Uploaded with ImageShack.us


----------



## SlipperKing (Jan 16, 2012)

Super nice examlpe of the species....and still alive! (after 20 years)


----------



## tomkalina (Jan 16, 2012)

Hey Rick,

One of the reasons it's lasted almost twenty years is because we've resisted mightily the urge to use it as a capsule parent. We've used it several times as a pollen parent for line breeding to create a superior besseae strain, but not as a capsule parent. 

Thanks,


----------



## NYEric (Jan 16, 2012)

Gcroz said:


> There is just something about the color of your flower that is so mesmerizing!


That's the color of besseae!


----------



## Rick (Jan 16, 2012)

tomkalina said:


> Hey Rick,
> 
> One of the reasons it's lasted almost twenty years is because we've resisted mightily the urge to use it as a capsule parent. We've used it several times as a pollen parent for line breeding to create a superior besseae strain, but not as a capsule parent.
> 
> Thanks,



How many growths is this plant now?


----------



## JeanLux (Jan 17, 2012)

What a beauty :drool: !!!! Jean


----------



## Paul (Jan 17, 2012)

it's a very nice one !!!


----------



## Susie11 (Jan 17, 2012)

Looks nice.


----------



## Mathias (Jan 17, 2012)

That is a great flower on a great species! :clap::drool:


----------



## e-spice (Jan 17, 2012)

Such a beautiful species and this is a superb example.


----------



## Rick (Jan 18, 2012)

tomkalina said:


> Hey Rick,
> 
> One of the reasons it's lasted almost twenty years is because we've resisted mightily the urge to use it as a capsule parent.
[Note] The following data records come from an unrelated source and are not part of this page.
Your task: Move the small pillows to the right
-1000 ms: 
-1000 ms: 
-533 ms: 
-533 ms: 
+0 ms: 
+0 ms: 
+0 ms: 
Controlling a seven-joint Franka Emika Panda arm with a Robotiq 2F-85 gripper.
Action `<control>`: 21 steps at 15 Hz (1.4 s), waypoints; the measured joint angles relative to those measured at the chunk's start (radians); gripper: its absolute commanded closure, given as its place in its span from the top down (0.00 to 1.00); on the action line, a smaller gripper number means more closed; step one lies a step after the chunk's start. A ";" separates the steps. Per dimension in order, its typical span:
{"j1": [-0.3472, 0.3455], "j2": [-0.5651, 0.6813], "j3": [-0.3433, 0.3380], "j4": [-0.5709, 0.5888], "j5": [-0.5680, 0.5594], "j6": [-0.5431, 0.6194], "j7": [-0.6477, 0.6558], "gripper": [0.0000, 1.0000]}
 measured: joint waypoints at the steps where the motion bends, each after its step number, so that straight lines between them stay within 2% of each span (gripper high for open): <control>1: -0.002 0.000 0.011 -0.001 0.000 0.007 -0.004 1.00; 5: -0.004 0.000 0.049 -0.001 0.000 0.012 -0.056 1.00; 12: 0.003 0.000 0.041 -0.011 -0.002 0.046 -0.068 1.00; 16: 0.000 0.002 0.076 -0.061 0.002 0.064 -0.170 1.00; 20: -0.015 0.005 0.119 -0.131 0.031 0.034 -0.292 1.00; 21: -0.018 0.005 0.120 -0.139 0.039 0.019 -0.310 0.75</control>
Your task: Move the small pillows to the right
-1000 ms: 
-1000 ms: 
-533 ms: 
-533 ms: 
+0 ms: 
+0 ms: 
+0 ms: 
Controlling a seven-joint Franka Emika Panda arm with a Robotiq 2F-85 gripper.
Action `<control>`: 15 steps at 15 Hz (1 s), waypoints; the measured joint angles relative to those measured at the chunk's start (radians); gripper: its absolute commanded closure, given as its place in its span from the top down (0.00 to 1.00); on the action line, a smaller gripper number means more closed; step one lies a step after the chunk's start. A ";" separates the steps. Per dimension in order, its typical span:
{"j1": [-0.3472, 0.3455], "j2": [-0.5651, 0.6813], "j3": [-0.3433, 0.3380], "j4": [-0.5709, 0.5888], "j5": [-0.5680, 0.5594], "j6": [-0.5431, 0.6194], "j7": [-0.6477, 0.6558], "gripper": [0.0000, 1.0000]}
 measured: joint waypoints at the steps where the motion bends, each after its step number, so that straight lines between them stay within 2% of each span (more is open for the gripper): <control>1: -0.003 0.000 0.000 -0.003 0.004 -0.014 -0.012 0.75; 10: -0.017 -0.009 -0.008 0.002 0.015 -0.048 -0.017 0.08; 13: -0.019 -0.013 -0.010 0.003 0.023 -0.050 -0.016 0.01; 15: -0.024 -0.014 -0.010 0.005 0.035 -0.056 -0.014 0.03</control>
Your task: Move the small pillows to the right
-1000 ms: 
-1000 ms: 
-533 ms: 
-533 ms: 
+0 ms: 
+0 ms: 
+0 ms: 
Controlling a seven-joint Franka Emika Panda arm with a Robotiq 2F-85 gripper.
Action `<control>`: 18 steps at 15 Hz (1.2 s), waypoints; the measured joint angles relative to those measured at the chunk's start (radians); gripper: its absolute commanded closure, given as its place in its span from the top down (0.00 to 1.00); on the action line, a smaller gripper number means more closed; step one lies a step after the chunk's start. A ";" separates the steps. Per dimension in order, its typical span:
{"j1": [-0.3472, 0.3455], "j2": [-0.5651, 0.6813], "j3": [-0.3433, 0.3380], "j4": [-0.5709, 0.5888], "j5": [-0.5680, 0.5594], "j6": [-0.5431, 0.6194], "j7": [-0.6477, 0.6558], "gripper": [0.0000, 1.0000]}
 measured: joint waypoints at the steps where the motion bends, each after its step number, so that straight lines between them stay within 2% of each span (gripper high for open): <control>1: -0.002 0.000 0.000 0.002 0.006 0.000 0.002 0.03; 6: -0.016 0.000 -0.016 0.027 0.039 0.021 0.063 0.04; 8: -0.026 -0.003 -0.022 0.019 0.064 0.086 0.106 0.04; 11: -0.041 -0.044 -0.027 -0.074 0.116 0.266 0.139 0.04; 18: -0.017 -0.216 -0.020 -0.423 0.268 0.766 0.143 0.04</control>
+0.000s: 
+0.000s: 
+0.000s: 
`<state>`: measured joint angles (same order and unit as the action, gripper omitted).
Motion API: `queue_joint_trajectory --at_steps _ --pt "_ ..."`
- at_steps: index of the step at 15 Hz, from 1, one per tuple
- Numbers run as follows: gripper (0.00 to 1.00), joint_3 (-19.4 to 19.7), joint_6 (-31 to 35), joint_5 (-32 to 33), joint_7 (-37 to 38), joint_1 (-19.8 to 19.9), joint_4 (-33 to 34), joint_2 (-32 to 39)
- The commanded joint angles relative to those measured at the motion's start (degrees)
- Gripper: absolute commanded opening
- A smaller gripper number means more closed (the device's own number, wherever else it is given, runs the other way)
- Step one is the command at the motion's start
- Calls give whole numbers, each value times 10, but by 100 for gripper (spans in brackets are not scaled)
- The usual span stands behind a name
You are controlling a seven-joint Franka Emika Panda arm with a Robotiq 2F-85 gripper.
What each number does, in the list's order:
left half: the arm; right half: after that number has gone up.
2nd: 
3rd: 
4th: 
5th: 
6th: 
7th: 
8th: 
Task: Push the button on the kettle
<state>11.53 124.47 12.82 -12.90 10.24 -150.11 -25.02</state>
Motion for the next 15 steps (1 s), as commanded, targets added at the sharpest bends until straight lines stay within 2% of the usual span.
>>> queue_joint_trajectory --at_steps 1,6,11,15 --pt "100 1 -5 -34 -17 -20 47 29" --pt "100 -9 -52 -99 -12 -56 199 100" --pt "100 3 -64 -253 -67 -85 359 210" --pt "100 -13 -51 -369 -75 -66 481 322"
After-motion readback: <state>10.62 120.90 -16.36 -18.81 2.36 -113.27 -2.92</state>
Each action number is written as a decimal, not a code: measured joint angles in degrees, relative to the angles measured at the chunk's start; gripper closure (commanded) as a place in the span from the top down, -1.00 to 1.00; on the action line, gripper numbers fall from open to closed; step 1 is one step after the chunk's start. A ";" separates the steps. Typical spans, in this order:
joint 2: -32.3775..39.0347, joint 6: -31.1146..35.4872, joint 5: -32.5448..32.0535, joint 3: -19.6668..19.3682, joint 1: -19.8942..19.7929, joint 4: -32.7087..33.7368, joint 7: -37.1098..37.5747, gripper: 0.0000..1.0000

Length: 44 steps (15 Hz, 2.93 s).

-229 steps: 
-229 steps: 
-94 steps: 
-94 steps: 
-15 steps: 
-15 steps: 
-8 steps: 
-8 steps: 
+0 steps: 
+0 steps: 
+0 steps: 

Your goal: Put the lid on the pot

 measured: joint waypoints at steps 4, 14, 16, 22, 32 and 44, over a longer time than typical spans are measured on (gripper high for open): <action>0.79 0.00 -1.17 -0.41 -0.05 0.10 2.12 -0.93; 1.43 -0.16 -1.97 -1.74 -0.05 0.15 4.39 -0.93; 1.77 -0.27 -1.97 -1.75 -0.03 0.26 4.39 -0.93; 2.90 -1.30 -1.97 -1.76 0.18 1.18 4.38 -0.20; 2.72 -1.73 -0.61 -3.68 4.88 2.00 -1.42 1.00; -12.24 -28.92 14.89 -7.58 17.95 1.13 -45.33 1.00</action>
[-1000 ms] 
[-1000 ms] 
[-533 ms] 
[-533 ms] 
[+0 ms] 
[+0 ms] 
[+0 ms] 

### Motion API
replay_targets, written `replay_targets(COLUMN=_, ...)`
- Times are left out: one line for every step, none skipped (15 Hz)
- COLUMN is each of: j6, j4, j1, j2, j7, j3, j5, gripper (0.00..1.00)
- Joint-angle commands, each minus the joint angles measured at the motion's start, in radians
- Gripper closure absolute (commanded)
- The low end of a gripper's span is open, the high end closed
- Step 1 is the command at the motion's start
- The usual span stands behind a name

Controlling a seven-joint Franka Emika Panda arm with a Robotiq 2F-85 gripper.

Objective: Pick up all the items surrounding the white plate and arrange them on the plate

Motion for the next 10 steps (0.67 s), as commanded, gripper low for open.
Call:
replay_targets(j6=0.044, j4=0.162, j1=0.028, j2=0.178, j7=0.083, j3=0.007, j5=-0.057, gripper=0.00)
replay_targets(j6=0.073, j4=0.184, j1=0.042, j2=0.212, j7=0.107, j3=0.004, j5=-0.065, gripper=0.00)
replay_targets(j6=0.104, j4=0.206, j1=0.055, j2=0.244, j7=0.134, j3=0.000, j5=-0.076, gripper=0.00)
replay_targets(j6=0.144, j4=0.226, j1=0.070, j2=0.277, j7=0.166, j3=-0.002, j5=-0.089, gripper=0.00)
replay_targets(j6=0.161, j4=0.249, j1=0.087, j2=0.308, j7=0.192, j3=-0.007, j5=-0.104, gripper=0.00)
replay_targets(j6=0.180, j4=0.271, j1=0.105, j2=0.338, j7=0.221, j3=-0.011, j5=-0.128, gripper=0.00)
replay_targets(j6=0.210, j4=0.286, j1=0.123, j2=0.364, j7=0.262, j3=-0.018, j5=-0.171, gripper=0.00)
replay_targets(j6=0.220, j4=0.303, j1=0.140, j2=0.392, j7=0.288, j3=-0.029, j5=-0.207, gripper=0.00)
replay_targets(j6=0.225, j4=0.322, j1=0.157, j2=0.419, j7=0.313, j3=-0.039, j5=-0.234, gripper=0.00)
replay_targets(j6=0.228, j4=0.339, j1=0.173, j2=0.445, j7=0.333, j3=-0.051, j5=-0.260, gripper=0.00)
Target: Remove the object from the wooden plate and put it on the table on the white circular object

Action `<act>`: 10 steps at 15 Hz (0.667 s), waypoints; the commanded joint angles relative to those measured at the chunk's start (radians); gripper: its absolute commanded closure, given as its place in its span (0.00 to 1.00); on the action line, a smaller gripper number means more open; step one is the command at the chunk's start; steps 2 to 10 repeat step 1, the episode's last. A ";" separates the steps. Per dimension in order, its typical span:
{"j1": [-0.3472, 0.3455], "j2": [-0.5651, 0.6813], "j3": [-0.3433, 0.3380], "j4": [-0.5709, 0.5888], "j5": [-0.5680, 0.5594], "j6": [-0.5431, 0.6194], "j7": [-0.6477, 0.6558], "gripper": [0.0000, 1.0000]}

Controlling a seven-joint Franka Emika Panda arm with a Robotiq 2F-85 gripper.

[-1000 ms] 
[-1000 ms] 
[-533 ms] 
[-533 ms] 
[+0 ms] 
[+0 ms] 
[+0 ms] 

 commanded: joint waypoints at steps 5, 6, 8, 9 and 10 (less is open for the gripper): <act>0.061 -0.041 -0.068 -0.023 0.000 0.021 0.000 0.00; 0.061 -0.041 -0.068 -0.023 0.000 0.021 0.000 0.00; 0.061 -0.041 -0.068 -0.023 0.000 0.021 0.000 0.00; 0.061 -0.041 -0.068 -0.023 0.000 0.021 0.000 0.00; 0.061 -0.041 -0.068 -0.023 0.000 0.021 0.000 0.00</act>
We've used it several times as a pollen parent for line breeding to create a superior besseae strain, but not as a capsule parent.
> 
> Thanks,




Tom does that mean that all your capsule parents are dead?

That would be like the pollen from this flower is the kiss of death!!!


----------



## tomkalina (Jan 19, 2012)

Hi Rick,

No, they're not all dead, but the majority of our capsule-bearing Phrag besseaes' do appear to be under some stress by the time capsules are harvested, and I don't want to risk losing a highly awarded $$$ plant.


Thanks,


----------



## John M (Jan 20, 2012)

tomkalina said:


> Hi Rick,
> 
> No, they're not all dead, but the majority of our capsule-bearing Phrag besseaes' do appear to be under some stress by the time capsules are harvested, and I don't want to risk losing a highly awarded $$$ plant.
> 
> ...



Hmmm; interesting. Obviously, you've got tons of experience. So, is it safe to assume that you feel allowing a reasonably healthy plant to flower is okay; but, putting a capsule on any plant causes it considerable additional stress and can in some cases, facilitate premature death, especially if the plant is weak or immature to begin with(?), as discussed here: http://http://www.slippertalk.com/forum/showthread.php?t=23286


----------



## tomkalina (Jan 20, 2012)

Hey John,

Thanks for the interesting thread-link. I'm probably being a little too conservative about the ability of Phrag. besseae `Fox Valley' FCC/AOS to mature a seed pod without harming the plant, but it's based on several decades of watching my favorite Phrag. species (besseae) grow, bloom and (sometimes) die as a result of our propagation activity. Sometimes, unfortunately, there are few physical markers to rely on to gage plant health; only a gut feeling that a plant might suffer as a result of pollination. In those cases, especially as it concerns our awarded plants, we tend toward being conservative rather than aggressive.


----------



## John M (Jan 20, 2012)

So, you take a "better safe than sorry"...just in case, approach to putting a capsule on a special plant. Makes sense. That's basically why I had the opinion I did in the other thread about putting a capsule on that awarded kovachii. It was a valuable, awarded plant that was not terribly big or robust. So, I felt that it would be better to wait until the plant was older and larger, before it was made to carry a capsule. As you read, some others felt differently.


----------



## tomkalina (Jan 20, 2012)

Hi John,

As breeders, we need to let the plants grow to become large, healthy specimens before using them as capsule parents. Not only because it's easier on the plant, but also because germination rates tend to be higher when we use healthy parents. The urge to produce seedlings, especially from weak awarded stock or poorly grown rarities like Pk, can be hard to resist because of market demands, but the result is too often the loss of valuable breeding plants. When this happens, the alpha gene pool is diminished.

Thanks,


----------



## Leo Schordje (Jan 20, 2012)

I agree with Tom's approach toward using a valuable plant as a capsule parent.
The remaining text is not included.